Work required →
Report each line of the data below in which "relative" appears.

Data supplied →
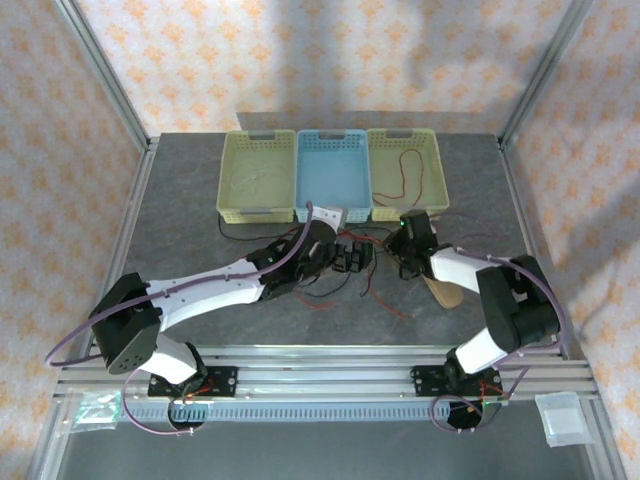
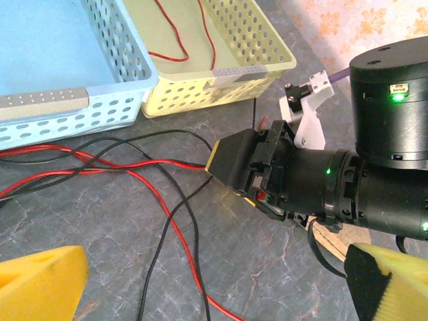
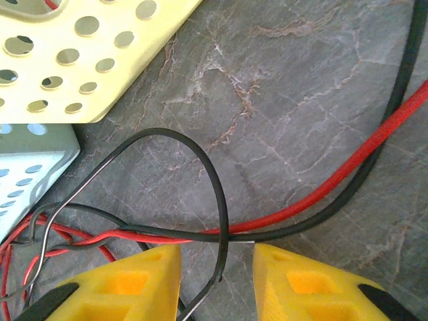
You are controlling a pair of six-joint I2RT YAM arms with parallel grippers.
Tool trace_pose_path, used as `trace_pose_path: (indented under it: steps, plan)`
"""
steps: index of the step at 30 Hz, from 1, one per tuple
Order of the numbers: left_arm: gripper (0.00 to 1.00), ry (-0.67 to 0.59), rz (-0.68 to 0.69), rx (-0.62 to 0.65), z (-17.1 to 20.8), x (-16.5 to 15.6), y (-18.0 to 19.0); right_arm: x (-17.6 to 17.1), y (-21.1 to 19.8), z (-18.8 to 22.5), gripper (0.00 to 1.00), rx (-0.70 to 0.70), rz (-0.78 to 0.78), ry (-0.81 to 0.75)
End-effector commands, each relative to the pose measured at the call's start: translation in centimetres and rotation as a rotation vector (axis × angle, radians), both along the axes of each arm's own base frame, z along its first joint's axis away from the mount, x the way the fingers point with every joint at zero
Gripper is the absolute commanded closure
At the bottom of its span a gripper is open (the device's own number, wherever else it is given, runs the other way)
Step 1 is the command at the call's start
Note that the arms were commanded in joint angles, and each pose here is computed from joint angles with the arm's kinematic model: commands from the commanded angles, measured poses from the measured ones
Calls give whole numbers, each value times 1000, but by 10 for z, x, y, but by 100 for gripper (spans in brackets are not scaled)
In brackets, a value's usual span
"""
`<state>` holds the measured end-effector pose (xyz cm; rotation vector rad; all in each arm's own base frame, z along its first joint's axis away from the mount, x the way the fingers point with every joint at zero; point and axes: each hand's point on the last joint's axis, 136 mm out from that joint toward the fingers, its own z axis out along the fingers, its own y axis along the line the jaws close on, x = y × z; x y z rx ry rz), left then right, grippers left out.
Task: Untangle the cables
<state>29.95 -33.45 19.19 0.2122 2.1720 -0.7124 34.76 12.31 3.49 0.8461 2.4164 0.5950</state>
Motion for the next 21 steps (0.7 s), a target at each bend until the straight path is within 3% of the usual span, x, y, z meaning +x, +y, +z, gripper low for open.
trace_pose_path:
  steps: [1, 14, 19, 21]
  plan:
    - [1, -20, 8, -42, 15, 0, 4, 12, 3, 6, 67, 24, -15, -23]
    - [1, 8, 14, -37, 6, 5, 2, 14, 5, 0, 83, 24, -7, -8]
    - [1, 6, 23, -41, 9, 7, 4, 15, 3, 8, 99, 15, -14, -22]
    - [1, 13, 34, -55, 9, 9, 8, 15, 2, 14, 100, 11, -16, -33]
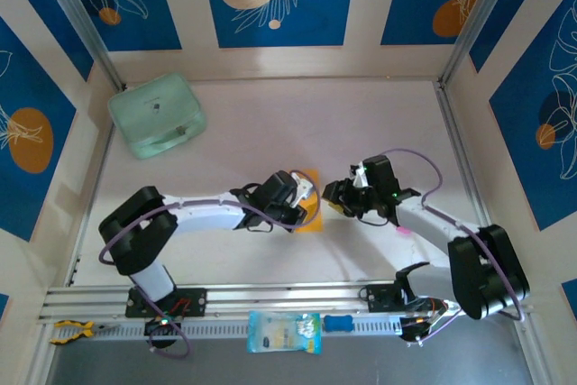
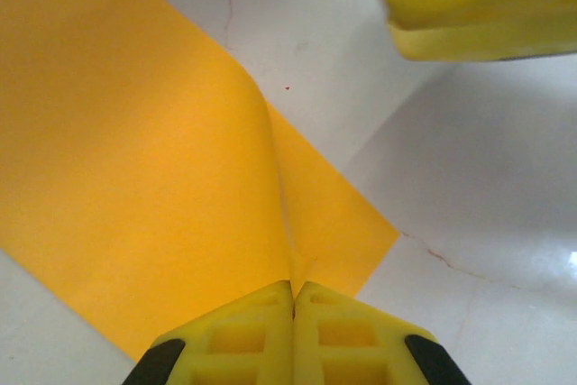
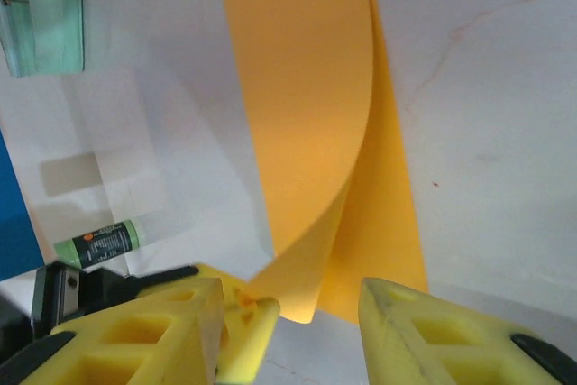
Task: Fold a paper plane with a square sheet of paper (pick it up from the middle)
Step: Fold the triangle a second time at the center of the table.
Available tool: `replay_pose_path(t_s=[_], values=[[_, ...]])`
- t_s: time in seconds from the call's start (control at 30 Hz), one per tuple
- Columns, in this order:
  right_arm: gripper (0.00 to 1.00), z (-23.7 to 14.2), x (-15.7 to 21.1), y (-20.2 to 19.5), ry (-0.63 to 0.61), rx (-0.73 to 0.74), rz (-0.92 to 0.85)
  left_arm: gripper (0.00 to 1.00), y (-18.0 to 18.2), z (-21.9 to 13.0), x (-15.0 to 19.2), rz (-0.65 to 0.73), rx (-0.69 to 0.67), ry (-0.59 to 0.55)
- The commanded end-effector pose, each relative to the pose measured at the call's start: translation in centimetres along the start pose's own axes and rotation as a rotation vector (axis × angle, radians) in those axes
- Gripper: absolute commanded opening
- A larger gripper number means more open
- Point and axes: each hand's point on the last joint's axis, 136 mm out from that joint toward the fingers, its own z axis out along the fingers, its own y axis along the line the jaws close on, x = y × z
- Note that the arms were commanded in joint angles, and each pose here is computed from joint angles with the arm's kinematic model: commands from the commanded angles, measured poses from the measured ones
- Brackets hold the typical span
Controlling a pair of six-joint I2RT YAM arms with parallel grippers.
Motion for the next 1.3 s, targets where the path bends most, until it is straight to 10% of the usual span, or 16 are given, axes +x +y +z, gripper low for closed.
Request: replay_pose_path(t_s=[0.0, 0.5, 1.27], values=[[0.42, -0.2, 1.7, -2.4, 0.023, 0.069, 0.064, 0.0, -2.0, -0.5, -0.5, -0.091, 0.181, -0.011], [0.03, 3.0, 4.6, -0.9, 0.102, 0.024, 0.01, 0.0, -0.1, -0.7, -0.4, -0.163, 0.193, -0.013], [0.03, 4.8, 5.0, 0.1, 0.137, -0.026, -0.002, 0.21, -0.2, -0.3, -1.3, -0.18, 0.222, -0.026]])
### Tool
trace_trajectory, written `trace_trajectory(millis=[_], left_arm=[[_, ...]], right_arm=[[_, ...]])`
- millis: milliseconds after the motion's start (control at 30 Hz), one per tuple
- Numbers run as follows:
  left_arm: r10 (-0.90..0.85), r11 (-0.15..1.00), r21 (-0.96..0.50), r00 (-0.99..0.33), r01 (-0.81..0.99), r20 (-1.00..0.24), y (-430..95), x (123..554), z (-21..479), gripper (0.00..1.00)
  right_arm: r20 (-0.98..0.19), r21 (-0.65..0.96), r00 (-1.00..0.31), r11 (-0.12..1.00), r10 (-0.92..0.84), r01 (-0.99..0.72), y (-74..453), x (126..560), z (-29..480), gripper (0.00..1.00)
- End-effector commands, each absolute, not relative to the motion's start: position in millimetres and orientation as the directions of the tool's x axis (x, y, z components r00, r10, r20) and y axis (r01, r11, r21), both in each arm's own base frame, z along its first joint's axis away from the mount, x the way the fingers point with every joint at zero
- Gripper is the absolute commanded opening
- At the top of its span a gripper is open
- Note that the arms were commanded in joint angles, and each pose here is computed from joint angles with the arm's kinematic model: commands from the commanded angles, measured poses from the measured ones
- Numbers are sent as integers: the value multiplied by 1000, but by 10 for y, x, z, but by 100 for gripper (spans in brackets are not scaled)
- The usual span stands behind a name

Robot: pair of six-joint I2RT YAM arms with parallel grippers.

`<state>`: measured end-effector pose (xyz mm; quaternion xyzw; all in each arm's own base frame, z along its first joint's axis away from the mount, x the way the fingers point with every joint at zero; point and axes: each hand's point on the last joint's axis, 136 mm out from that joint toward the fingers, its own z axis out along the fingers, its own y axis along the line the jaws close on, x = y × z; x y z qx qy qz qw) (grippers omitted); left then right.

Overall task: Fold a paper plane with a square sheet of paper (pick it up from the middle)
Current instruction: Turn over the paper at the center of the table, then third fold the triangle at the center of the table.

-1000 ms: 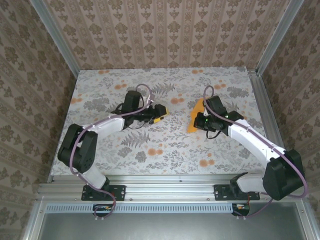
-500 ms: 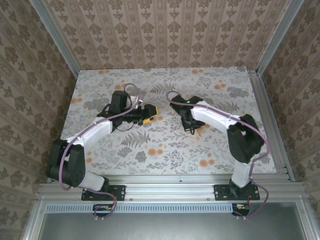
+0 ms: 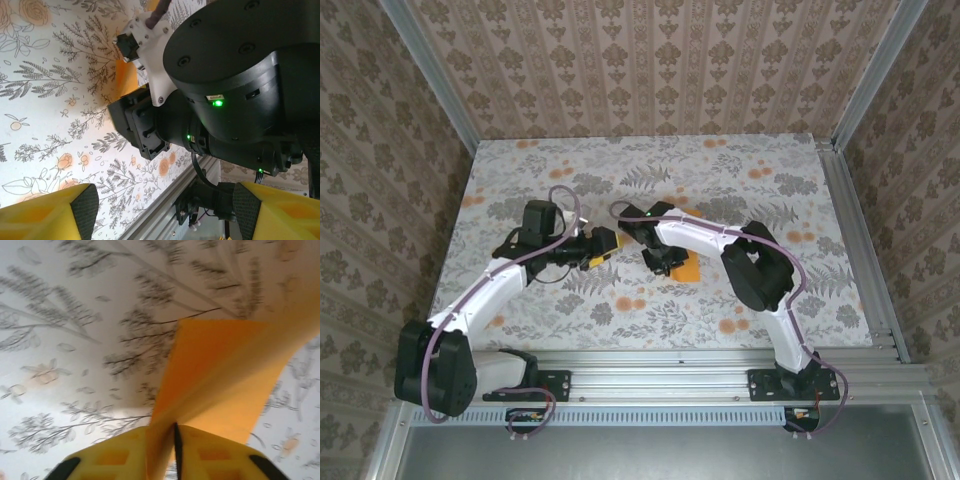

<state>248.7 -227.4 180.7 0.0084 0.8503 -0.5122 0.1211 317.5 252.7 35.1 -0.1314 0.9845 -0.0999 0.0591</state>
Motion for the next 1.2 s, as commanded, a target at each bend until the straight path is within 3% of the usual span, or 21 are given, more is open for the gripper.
trace_trajectory(millis=[0, 200, 333, 467, 833, 1167], left_arm=[[-77, 474, -868, -974, 151, -212, -2235, 2362, 1808, 74], [-76, 480, -863, -973, 156, -219, -2215, 2327, 1821, 74], [-74, 478, -864, -973, 157, -218, -2223, 2340, 1807, 73], [-68, 483, -860, -973, 162, -222, -2267, 2385, 1776, 71], [66, 581, -772, -961, 257, -270, -2813, 2674, 1422, 53], [156, 637, -710, -952, 300, -263, -3155, 3001, 947, 39]], right_arm=[[-101, -84, -966, 969, -238, -230, 2754, 3149, 340, 28], [-187, 56, -960, 974, -208, -222, 2917, 3187, 577, 34], [-243, 182, -959, 965, -144, -191, 2864, 3195, 815, 42], [-266, 301, -962, 942, -67, -149, 2681, 3143, 1001, 43], [-216, 419, -970, 908, 108, 8, 1996, 2997, 889, 48], [-153, 522, -973, 851, 170, 67, 1959, 2988, 635, 50]])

Task solution →
End-effector commands, each relative to the pose measured at the call's start: translation in centimetres and rotation as a rotation vector (axis × angle, radians), both along the axes of each arm's own base frame, z along its first joint's axis away from the mount, x the way the fingers point with every joint at zero
- The commanded end-effector pose, each relative to the pose measured at the call's start: translation in centimetres along the start pose's own axes and rotation as a rotation vector (axis × angle, radians) in those axes
- End-effector commands, each absolute, not relative to the motion's start: position in millimetres and orientation as the directions of the tool's x axis (x, y, z components r00, r10, r20) and y axis (r01, r11, r21), both in each arm's own base frame, z along its first joint's axis away from the mount, x the way the fingers point with every joint at zero

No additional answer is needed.